Type out the data exactly as given. Skip any image.

--- Information ---

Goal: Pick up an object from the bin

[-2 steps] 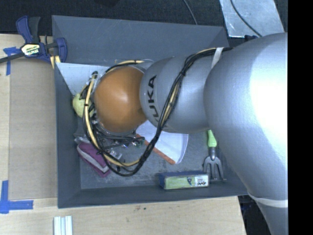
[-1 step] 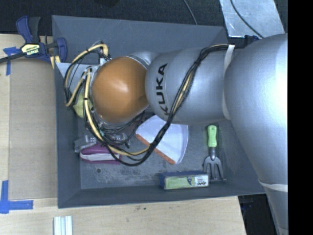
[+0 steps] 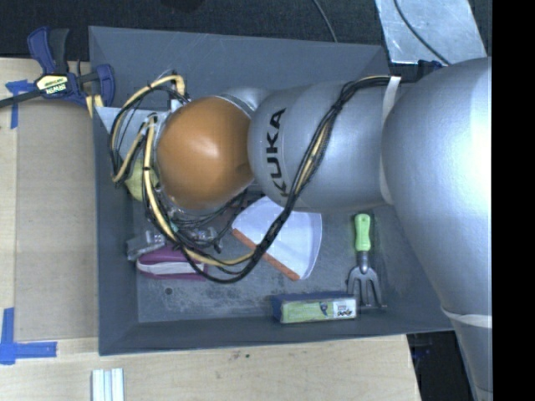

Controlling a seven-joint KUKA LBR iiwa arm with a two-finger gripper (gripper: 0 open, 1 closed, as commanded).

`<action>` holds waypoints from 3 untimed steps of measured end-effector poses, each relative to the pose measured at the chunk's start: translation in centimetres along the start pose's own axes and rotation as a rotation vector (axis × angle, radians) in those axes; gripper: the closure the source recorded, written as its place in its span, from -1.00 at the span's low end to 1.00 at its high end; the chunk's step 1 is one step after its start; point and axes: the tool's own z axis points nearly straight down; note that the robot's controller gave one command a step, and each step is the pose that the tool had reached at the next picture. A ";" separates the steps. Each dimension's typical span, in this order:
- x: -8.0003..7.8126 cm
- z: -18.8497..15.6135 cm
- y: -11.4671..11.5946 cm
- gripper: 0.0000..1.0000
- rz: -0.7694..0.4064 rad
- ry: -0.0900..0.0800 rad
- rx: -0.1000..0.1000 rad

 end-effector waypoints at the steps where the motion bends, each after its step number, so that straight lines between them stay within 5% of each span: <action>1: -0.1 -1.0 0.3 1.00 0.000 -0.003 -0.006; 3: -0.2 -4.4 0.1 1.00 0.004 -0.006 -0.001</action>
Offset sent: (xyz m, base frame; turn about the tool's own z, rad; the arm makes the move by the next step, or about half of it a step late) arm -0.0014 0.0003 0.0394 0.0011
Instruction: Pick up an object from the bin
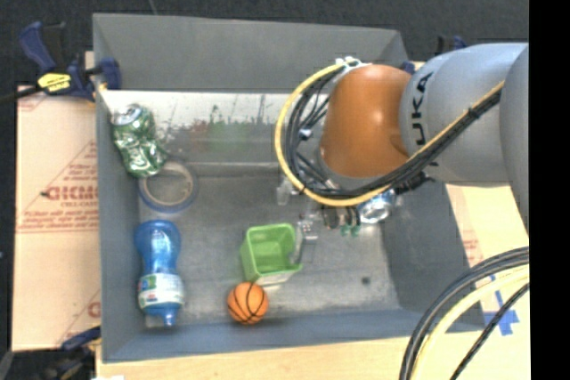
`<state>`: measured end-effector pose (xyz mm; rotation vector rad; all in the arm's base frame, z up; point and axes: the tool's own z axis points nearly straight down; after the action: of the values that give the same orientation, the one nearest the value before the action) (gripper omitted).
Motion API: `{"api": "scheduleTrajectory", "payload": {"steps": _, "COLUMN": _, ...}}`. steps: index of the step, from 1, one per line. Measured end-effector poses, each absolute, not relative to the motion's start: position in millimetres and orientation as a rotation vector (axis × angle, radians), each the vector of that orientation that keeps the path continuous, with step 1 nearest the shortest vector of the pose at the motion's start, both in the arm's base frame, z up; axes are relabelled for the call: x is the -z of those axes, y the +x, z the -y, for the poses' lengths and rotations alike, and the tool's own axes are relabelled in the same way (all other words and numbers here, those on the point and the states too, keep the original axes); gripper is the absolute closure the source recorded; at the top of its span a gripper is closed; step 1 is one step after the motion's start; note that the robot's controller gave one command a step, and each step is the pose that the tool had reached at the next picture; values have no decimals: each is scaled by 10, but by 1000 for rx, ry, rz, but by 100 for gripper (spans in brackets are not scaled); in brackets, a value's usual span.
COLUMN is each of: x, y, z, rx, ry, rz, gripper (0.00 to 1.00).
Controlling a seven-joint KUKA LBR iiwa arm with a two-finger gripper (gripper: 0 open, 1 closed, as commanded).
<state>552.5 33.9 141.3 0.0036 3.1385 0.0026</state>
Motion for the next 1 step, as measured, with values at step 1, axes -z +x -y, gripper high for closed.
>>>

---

> **Solution**:
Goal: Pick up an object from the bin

[-2 steps] 
[-1 step] 
[+0 steps] 

Controlling a seven-joint KUKA LBR iiwa arm with a two-finger gripper (gripper: 0 open, 1 closed, as commanded).

`<action>` holds waypoints from 3 untimed steps of measured end-effector poses, each relative to the pose measured at the chunk's start: translation in centimetres along the start pose's own axes and rotation as a rotation vector (axis × angle, radians) in those axes; gripper: the closure the source recorded, written as its place in its span, from -1.00 at the span's low end to 1.00 at its high end; the chunk's step 1 is one step after its start; point and axes: the tool's own z axis points nearly straight down; note that the robot's controller gave one command a step, and each step is the pose that the tool had reached at the next picture. A ";" separates the steps. Each dimension's typical span, in this order:
- x: -8.0003..7.8126 cm
- z: -18.8497..15.6135 cm
- y: -11.4671..11.5946 cm
- gripper: 0.0000..1.0000
- rz: -0.7694..0.4064 rad
- ry: -0.0900..0.0800 rad
- rx: -0.1000..0.1000 rad

 end-effector waypoints at the steps where the motion bends, each after its step number, so that straight lines between them stay within 5% of each span: <action>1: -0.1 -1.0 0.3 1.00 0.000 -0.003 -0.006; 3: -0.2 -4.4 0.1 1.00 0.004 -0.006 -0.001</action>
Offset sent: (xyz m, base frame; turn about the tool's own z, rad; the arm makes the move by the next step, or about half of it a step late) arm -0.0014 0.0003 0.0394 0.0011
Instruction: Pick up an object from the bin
`<state>`: measured end-effector pose (xyz mm; rotation vector rad; all in the arm's base frame, z up; point and axes: the tool's own z axis points nearly straight down; after the action: of the values that give the same orientation, the one nearest the value before the action) (gripper omitted).
Motion API: `{"api": "scheduleTrajectory", "payload": {"steps": _, "COLUMN": _, ...}}`. steps: index of the step, from 1, one per line. Measured end-effector poses, each absolute, not relative to the motion's start: position in millimetres and orientation as a rotation vector (axis × angle, radians), each the vector of that orientation that keeps the path continuous, with step 1 nearest the shortest vector of the pose at the motion's start, both in the arm's base frame, z up; axes are relabelled for the call: x is the -z of those axes, y the +x, z the -y, for the poses' lengths and rotations alike, and the tool's own axes are relabelled in the same way (all other words and numbers here, those on the point and the states too, keep the original axes); gripper is the absolute closure the source recorded; at the top of its span a gripper is closed; step 1 is one step after the motion's start; note that the robot's controller gave one command a step, and each step is the pose that the tool had reached at the next picture; values have no decimals: each is scaled by 10, but by 1000 for rx, ry, rz, but by 100 for gripper (spans in brackets are not scaled); in brackets, a value's usual span.
COLUMN is each of: x, y, z, rx, ry, rz, gripper (0.00 to 1.00).
Controlling a seven-joint KUKA LBR iiwa arm with a two-finger gripper (gripper: 0 open, 1 closed, as commanded).
<state>552.5 33.9 141.3 0.0036 3.1385 0.0026</state>
Motion for the next 1 step, as measured, with values at step 1, axes -z +x -y, gripper high for closed.
>>>

There is no more to the exercise.